● **Exercise goal**:
Work through the records below and tally every line containing "ceiling". Reply with the total alone.

● **Given records**:
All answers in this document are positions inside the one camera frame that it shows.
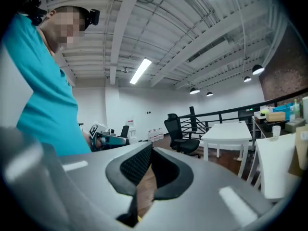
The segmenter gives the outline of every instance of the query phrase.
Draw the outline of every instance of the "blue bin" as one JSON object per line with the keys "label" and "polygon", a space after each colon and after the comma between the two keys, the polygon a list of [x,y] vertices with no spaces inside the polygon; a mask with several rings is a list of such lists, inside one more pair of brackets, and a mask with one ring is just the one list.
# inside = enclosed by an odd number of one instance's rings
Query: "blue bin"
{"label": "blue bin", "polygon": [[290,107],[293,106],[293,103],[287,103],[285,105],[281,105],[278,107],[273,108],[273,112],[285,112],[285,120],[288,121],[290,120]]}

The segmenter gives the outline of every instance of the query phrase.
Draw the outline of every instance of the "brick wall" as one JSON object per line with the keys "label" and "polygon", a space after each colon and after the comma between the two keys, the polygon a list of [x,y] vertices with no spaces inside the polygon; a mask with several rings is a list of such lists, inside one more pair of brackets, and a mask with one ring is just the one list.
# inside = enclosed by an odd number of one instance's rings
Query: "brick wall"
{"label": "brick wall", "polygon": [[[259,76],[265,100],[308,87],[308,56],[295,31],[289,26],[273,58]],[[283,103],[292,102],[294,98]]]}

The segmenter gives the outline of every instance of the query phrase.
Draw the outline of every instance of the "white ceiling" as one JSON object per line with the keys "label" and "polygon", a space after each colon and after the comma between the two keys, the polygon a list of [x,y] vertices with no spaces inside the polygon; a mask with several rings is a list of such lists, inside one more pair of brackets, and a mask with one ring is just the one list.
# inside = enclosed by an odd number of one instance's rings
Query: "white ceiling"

...

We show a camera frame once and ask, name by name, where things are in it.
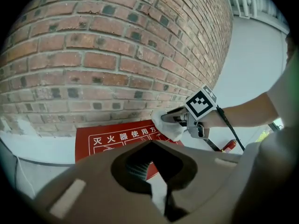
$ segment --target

● **Exercise response**:
2